Most HS cases, roughly 60% to 70%, aren’t driven by a single gene mutation but instead appear to result from the combined effect of many genetic variants, each contributing a small amount of risk. This is why HS can run in families without following a clean inheritance pattern. You might have a parent with mild disease and develop a more severe form, or vice versa.
Smoking and Other Contributing Factors
Smoking is one of the most well-established modifiable risk factors for HS. Nicotine interacts with receptors found in the cells that line the upper portion of hair follicles, promoting the kind of overgrowth that leads to follicular plugging. It can also alter the skin’s bacterial environment in ways that may sustain chronic inflammation. Quitting smoking doesn’t guarantee improvement, but it removes one of the forces actively driving the disease process.
Obesity is the other major risk factor. Excess weight increases friction in skin folds and promotes a low-grade inflammatory state throughout the body. Mechanical friction alone doesn’t cause HS, but in someone who already has the underlying predisposition, it can determine where and how severely lesions develop. Weight loss has been shown to reduce flare frequency and severity in some patients, particularly those with disease concentrated in areas of skin-on-skin contact.
Earliest Stage HS
Clinicians classify HS severity using a three-tier system. The earliest stage, Hurley Stage I, is defined as one or more abscesses without any tunnels connecting them and without scarring. At this point, the disease is considered uncomplicated, and treatment typically starts with topical approaches. Many people live at this stage for years or even indefinitely, never progressing further.

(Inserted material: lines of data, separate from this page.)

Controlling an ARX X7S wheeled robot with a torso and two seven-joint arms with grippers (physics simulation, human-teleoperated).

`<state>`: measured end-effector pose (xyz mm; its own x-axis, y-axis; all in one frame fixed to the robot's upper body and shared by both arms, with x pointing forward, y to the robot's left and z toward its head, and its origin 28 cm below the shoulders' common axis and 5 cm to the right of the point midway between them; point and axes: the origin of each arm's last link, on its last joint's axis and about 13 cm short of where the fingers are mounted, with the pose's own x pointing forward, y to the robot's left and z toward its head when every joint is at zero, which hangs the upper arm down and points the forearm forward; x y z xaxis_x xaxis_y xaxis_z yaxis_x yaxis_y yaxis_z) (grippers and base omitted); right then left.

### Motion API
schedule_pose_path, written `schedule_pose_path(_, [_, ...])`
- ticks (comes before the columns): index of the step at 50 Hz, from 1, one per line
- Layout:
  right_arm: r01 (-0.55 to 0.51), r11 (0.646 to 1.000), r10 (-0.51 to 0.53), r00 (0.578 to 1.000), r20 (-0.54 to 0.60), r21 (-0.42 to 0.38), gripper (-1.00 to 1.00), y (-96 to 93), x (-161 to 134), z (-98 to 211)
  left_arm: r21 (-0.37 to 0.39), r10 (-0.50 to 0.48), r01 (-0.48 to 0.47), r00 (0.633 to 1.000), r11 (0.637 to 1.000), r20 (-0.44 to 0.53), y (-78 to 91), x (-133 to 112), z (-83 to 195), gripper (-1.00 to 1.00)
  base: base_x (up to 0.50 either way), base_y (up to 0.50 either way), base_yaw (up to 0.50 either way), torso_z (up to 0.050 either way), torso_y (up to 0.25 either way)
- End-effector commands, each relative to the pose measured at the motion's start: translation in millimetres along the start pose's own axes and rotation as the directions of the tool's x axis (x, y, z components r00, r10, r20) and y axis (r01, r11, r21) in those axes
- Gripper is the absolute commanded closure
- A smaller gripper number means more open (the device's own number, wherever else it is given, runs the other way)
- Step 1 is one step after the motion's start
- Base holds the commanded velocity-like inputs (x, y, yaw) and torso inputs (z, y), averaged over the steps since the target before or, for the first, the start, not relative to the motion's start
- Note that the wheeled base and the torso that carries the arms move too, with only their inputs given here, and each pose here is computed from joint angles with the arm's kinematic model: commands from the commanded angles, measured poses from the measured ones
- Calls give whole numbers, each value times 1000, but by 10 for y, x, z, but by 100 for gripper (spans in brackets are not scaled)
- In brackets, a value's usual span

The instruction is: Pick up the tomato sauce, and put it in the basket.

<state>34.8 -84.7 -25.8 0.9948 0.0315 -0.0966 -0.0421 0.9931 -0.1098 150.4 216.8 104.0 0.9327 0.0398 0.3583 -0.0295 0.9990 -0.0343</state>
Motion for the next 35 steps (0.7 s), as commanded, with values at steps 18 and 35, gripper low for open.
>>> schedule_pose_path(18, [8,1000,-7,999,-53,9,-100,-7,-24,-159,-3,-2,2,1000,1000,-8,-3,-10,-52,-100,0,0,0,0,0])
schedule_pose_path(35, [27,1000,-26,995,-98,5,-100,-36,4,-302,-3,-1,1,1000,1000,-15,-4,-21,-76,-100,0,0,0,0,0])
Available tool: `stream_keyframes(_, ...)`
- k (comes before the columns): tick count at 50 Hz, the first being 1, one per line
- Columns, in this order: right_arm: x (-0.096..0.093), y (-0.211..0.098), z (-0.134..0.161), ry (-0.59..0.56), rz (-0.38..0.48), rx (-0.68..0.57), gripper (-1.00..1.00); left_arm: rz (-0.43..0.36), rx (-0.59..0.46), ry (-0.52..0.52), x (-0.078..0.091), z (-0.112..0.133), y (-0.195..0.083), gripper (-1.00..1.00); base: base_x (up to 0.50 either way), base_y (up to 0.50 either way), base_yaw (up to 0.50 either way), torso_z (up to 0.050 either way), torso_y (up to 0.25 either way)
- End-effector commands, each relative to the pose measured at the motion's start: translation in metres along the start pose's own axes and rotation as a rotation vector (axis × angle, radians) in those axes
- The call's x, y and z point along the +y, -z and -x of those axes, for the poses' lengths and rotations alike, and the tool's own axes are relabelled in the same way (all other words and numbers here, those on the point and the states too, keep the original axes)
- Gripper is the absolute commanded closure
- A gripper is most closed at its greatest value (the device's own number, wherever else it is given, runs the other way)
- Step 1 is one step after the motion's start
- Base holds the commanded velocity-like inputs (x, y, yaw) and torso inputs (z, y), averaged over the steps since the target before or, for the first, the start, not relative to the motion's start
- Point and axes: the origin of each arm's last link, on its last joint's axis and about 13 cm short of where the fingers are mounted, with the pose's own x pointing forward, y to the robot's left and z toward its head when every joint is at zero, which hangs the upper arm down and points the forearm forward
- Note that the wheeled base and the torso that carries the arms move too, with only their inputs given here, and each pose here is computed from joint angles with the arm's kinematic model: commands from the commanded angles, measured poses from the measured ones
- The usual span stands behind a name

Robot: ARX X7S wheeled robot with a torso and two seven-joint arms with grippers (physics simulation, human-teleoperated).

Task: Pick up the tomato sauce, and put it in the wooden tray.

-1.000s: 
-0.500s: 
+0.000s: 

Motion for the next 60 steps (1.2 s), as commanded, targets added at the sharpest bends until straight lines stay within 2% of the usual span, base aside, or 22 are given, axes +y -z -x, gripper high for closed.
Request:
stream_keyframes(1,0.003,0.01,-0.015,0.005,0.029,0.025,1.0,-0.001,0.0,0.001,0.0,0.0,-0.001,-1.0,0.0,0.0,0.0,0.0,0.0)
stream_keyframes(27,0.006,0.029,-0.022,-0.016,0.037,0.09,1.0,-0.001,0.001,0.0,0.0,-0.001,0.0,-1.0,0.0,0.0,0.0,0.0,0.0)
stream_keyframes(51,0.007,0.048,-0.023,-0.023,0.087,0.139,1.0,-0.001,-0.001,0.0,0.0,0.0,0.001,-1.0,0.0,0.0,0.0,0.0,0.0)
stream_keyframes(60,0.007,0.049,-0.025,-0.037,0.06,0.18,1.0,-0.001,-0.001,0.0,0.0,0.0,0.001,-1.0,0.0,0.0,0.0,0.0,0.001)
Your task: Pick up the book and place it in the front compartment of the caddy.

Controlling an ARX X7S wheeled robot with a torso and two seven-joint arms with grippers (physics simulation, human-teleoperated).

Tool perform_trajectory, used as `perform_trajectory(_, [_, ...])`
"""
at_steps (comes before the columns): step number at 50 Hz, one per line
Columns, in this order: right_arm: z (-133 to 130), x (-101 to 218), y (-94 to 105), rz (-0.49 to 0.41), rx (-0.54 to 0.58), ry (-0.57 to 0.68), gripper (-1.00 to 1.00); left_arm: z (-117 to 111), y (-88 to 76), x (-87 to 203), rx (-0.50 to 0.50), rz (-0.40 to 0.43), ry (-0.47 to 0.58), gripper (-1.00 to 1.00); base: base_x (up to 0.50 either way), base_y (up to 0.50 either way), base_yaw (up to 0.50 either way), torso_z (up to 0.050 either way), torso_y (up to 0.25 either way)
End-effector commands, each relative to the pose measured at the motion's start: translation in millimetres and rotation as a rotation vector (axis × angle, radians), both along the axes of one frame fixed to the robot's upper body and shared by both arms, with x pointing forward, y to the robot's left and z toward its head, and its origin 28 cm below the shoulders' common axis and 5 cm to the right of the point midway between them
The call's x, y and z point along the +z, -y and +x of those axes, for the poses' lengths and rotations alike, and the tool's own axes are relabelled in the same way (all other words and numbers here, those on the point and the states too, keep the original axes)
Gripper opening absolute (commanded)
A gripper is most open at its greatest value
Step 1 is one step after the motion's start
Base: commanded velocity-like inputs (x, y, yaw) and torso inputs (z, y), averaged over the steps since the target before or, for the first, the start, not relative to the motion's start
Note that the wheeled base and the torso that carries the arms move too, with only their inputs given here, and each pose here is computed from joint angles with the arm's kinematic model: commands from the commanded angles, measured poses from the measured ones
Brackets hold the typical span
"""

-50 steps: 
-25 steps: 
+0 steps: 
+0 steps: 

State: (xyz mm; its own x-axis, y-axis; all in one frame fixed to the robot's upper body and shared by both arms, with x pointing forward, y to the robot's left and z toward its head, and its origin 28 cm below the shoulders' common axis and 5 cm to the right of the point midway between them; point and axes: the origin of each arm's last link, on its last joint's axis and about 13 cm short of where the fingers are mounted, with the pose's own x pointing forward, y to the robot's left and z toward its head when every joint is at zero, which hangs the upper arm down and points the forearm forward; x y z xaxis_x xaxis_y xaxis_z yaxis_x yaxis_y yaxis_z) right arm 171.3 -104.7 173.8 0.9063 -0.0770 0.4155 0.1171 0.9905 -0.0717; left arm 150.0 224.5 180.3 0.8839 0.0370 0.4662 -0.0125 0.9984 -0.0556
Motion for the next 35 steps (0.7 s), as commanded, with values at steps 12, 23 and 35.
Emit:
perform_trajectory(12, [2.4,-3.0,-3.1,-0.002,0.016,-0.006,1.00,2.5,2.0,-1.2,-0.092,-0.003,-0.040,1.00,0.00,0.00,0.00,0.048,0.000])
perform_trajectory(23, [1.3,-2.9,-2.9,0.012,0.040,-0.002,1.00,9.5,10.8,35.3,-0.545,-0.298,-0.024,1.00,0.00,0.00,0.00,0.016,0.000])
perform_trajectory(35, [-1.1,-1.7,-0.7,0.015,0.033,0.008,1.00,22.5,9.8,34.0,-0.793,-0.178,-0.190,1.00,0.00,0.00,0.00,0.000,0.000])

Progression isn’t inevitable, but it’s more likely when early HS goes unrecognized and untreated. Repeated inflammation in the same area gradually damages tissue and can create the scar tissue and tunnels that define more advanced stages. This is one reason the long diagnostic delay matters so much: the earlier you recognize the pattern and begin managing it, the better your chances of keeping the disease from advancing.